Test In Colab

User Guide Tutorial 09: Benchmarks

TemporAI provides some useful benchmarking tools in tempor.benchmarks, these are demonstrated here.

Using tempor.benchmarks.benchmark_models

The tempor.benchmarks.benchmark_models function provides a quick way to benchmark a number of models (plugins) for a particular task.

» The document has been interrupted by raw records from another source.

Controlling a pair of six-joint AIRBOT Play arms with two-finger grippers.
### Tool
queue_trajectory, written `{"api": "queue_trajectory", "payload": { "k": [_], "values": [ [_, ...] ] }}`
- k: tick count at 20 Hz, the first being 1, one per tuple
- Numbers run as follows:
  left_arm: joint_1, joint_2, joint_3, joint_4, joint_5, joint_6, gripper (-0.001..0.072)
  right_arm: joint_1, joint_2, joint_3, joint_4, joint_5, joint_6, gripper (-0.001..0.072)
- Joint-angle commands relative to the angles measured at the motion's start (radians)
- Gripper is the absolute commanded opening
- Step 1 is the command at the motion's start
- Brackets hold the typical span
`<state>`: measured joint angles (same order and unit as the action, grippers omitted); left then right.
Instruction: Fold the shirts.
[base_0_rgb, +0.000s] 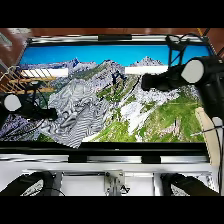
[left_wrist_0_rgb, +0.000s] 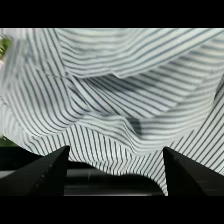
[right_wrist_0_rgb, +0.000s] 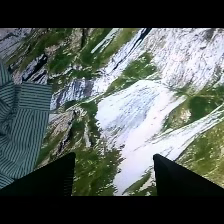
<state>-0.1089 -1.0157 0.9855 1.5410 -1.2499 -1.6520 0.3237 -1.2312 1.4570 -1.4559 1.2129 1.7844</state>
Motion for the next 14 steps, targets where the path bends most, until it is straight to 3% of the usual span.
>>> {"api": "queue_trajectory", "payload": {
  "k": [1,7,11,12,14],
  "values": [
    [0.053,0.024,0.04,-0.018,0.069,-0.045,0.0659,0.065,-0.08,0.001,0.072,-0.074,-0.011,0.0618],
    [0.115,-0.189,0.042,-0.077,0.165,-0.05,0.0658,0.078,-0.138,0.002,0.103,-0.092,-0.013,0.0618],
    [0.115,-0.316,0.051,-0.076,0.269,-0.116,0.0655,0.078,-0.138,0.001,0.103,-0.068,-0.013,0.0618],
    [0.116,-0.338,0.064,-0.076,0.275,-0.116,0.0619,0.078,-0.138,0.001,0.102,-0.058,-0.013,0.0618],
    [0.116,-0.369,0.105,-0.075,0.275,-0.115,0.0354,0.078,-0.138,0.001,0.102,-0.042,-0.018,0.0618]
  ]
}}
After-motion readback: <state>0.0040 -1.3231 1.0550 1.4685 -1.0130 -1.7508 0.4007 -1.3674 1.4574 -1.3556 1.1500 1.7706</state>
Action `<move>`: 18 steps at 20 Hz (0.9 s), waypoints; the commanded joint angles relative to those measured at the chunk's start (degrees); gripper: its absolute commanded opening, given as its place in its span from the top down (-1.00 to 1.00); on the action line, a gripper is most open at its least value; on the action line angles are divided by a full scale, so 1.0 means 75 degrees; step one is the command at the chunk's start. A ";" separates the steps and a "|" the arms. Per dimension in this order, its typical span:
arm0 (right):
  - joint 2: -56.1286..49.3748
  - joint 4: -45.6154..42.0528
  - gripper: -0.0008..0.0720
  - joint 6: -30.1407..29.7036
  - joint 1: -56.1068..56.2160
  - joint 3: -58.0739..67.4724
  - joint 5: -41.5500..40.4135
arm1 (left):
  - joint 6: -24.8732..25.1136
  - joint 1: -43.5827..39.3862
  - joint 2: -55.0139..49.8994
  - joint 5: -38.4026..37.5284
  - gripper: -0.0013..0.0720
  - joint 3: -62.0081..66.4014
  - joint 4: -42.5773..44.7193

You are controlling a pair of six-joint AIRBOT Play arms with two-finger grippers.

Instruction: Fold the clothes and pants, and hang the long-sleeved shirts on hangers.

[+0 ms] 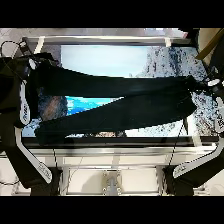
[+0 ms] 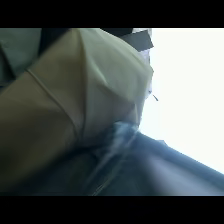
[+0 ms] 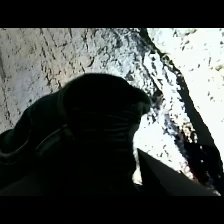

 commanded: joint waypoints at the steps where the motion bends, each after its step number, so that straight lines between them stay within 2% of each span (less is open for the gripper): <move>1: 0.0248 -0.0189 -0.37 0.0204 -0.0227 0.0213 0.1288 | 0.0058 0.0131 0.0393 -0.1661 -0.95 0.0152 0.0463; 5: 0.1731 -0.1416 -0.37 -0.0195 -0.1107 0.0297 0.3730 | 0.0055 0.0615 0.1821 -0.4823 -0.94 0.0009 0.2136; 7: 0.2600 -0.1839 -0.37 -0.0382 -0.1553 -0.0117 0.4444 | 0.0055 0.0933 0.2702 -0.5625 -0.94 -0.0924 0.2116; 9: 0.3503 -0.1824 -0.37 -0.0755 -0.1993 -0.1198 0.4622 | 0.0055 0.1183 0.3818 -0.5715 -0.94 -0.2958 0.2046; 12: 0.4634 -0.1702 -0.37 -0.1137 -0.2404 -0.3095 0.4628 | 0.0052 0.1492 0.5697 -0.5097 -0.93 -0.6461 0.1649; 14: 0.5103 -0.1434 -0.37 -0.1274 -0.2474 -0.3879 0.4672 | 0.0000 0.1830 0.6767 -0.4765 -0.93 -0.8005 0.0396; 16: 0.5298 -0.1105 -0.37 -0.1271 -0.2436 -0.4100 0.4820 | 0.0356 0.2165 0.7528 -0.4141 -0.93 -0.9075 -0.1003; 18: 0.5348 -0.0458 -0.37 -0.1274 -0.2436 -0.4051 0.5013 | 0.0385 0.2375 0.7816 -0.3856 -0.94 -0.9763 -0.1478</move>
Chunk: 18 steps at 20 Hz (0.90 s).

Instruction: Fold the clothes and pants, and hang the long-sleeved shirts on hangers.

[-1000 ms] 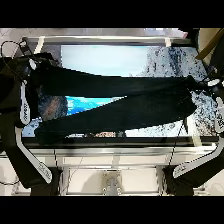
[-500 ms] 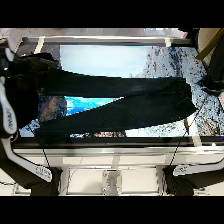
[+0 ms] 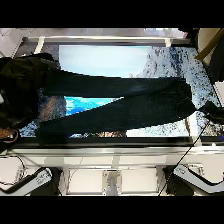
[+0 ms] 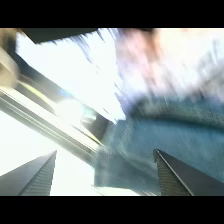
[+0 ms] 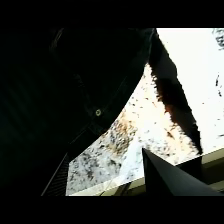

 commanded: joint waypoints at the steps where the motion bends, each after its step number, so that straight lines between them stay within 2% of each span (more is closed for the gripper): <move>1: 0.0353 0.0991 -0.37 -0.0117 -0.0061 -0.0332 0.0370 | 0.0178 0.0428 0.0842 0.0580 -0.93 -0.1679 -0.1297; 4: 0.0510 0.1574 -0.37 -0.0114 -0.0061 -0.0291 0.0495 | 0.0143 0.0627 0.0842 0.1201 -0.94 -0.1944 -0.1813; 7: 0.0705 0.1667 -0.37 -0.0117 -0.0061 -0.0289 0.0670 | 0.0157 0.0629 0.0766 0.1868 -0.94 -0.1944 -0.1804; 17: 0.0898 0.1670 -0.37 -0.0119 -0.0061 -0.0289 0.0702 | 0.0262 0.0618 -0.0105 0.1920 -0.93 -0.1947 -0.1871; 18: 0.0898 0.1670 -0.37 -0.0119 -0.0061 -0.0289 0.0702 | 0.0259 0.0615 -0.0187 0.2095 -0.78 -0.1947 -0.1874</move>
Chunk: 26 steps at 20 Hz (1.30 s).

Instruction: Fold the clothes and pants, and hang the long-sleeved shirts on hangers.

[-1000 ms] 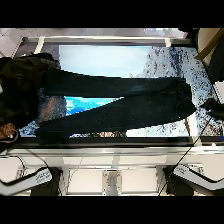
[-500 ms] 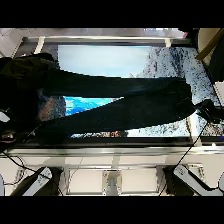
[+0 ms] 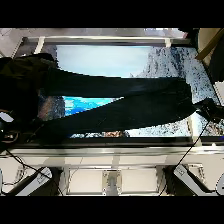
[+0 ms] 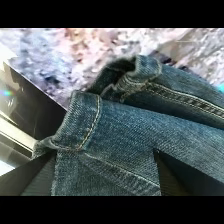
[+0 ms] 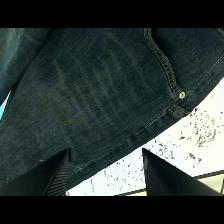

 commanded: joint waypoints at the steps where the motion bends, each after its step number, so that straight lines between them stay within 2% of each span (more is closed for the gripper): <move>1: 0.0015 0.0017 -0.37 0.0003 0.0000 0.0000 0.0000 | 0.0003 0.0003 -0.0289 0.0411 -0.35 -0.0003 -0.0082; 3: 0.0015 0.0020 -0.37 0.0003 0.0000 0.0000 0.0003 | 0.0006 -0.0003 -0.0408 0.0662 0.42 -0.0003 -0.0160; 4: 0.0017 0.0020 -0.37 0.0003 0.0000 0.0000 0.0003 | 0.0099 -0.0006 -0.0434 0.0828 0.94 0.0000 -0.0157; 5: 0.0020 0.0026 -0.36 0.0003 0.0000 0.0000 0.0009 | 0.0347 -0.0006 -0.0428 0.0991 0.91 0.0023 -0.0160; 8: 0.0052 0.0038 -0.36 0.0003 0.0000 0.0041 0.0015 | 0.0443 -0.0006 -0.0425 0.1297 0.92 0.0527 -0.0152; 13: 0.0052 0.0029 -0.36 0.0000 0.0000 0.0350 -0.0256 | 0.0557 -0.0262 -0.0428 0.1743 0.92 0.2990 -0.0166; 16: 0.0044 -0.0519 -0.37 -0.0006 0.0000 0.0335 -0.0321 | 0.0667 -0.0574 -0.0402 0.1434 0.92 0.3923 -0.0102; 19: 0.0044 -0.1510 -0.37 -0.0015 -0.0157 -0.0280 -0.0090 | 0.0670 -0.0516 -0.0373 0.0702 0.92 0.3660 0.0035; 20: 0.0044 -0.1431 -0.38 -0.0125 -0.0265 -0.0644 -0.0090 | 0.0670 -0.0516 -0.0318 0.0545 0.92 0.3465 0.0230; 22: 0.0044 -0.1026 -0.69 -0.0297 -0.0370 -0.1550 -0.0551 | 0.0670 -0.0516 -0.0055 0.0469 0.92 0.2929 0.0423; 26: -0.0358 0.0117 -0.69 -0.0793 -0.0297 -0.2527 -0.2092 | 0.0670 -0.0516 0.0338 0.0466 0.92 0.2194 0.0484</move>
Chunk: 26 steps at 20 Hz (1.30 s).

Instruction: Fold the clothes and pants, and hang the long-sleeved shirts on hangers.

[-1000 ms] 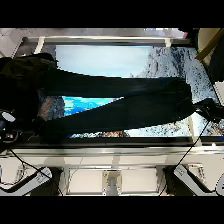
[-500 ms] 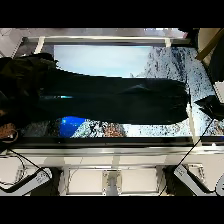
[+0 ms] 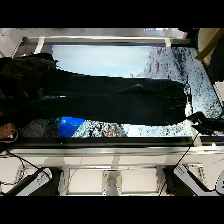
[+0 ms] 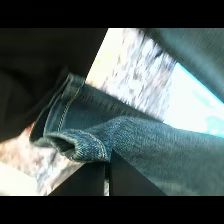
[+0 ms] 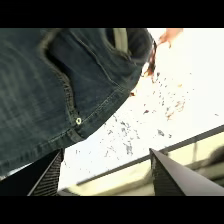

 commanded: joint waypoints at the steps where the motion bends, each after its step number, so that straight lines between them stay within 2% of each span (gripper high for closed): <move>1: -0.0533 0.1078 -0.69 -0.0597 -0.0012 -0.0635 -0.1070 | 0.0009 0.0000 0.0233 -0.0131 0.92 -0.0425 0.0122; 6: -0.1775 0.2072 -0.67 -0.1294 0.0440 -0.0621 -0.2020 | 0.0009 0.0000 0.0233 -0.0108 0.92 -0.0425 0.0122; 7: -0.1894 0.2226 -0.58 -0.1323 0.0627 -0.0621 -0.2302 | 0.0009 0.0000 0.0233 -0.0099 0.92 -0.0425 0.0122; 8: -0.1961 0.2366 -0.39 -0.1323 0.0813 -0.0621 -0.2608 | 0.0009 0.0000 0.0233 -0.0061 0.92 -0.0425 0.0122; 9: -0.1961 0.2509 -0.11 -0.1326 0.0956 -0.0618 -0.2862 | 0.0009 0.0000 0.0233 -0.0003 0.92 -0.0425 0.0143; 10: -0.1955 0.2605 0.33 -0.1326 0.1023 -0.0533 -0.2841 | 0.0009 0.0000 0.0233 0.0073 0.92 -0.0423 0.0315; 11: -0.1923 0.2614 0.88 -0.1323 0.1023 -0.0358 -0.2535 | 0.0009 0.0000 0.0239 0.0102 0.92 -0.0417 0.0650; 15: -0.0842 0.1454 0.87 -0.1096 0.0452 0.0262 -0.0697 | 0.0009 0.0000 0.0708 -0.0414 0.92 -0.0367 0.2323; 18: 0.0551 0.0035 0.87 -0.1070 -0.0685 0.0213 0.0935 | 0.0012 0.0003 0.1448 -0.0755 0.92 -0.0367 0.2681; 20: 0.1349 -0.0554 0.87 -0.1408 -0.1798 0.0187 0.1883 | 0.0137 0.0003 0.1918 -0.1017 0.92 -0.0367 0.2696; 23: 0.2256 -0.0411 0.88 -0.1428 -0.2906 0.0300 0.2025 | 0.0702 0.0000 0.2433 -0.1419 0.92 -0.0367 0.2789; 26: 0.2337 -0.0478 0.88 -0.0927 -0.2672 0.0947 0.2171 | 0.0813 0.0000 0.2445 -0.0979 0.92 -0.0192 0.2973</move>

It takes a list of models (these may also be a Pipeline) and a dataset, and performs cross-validation to get the mean and standard deviation of the various metrics.

It returns a tuple (results_readable, results) as below.

[ ]:
from tempor.benchmarks import benchmark_models
from tempor import plugin_loader

from IPython.display import display

dataset = plugin_loader.get("prediction.one_off.sine", plugin_type="datasource", random_state=42, no=25).load()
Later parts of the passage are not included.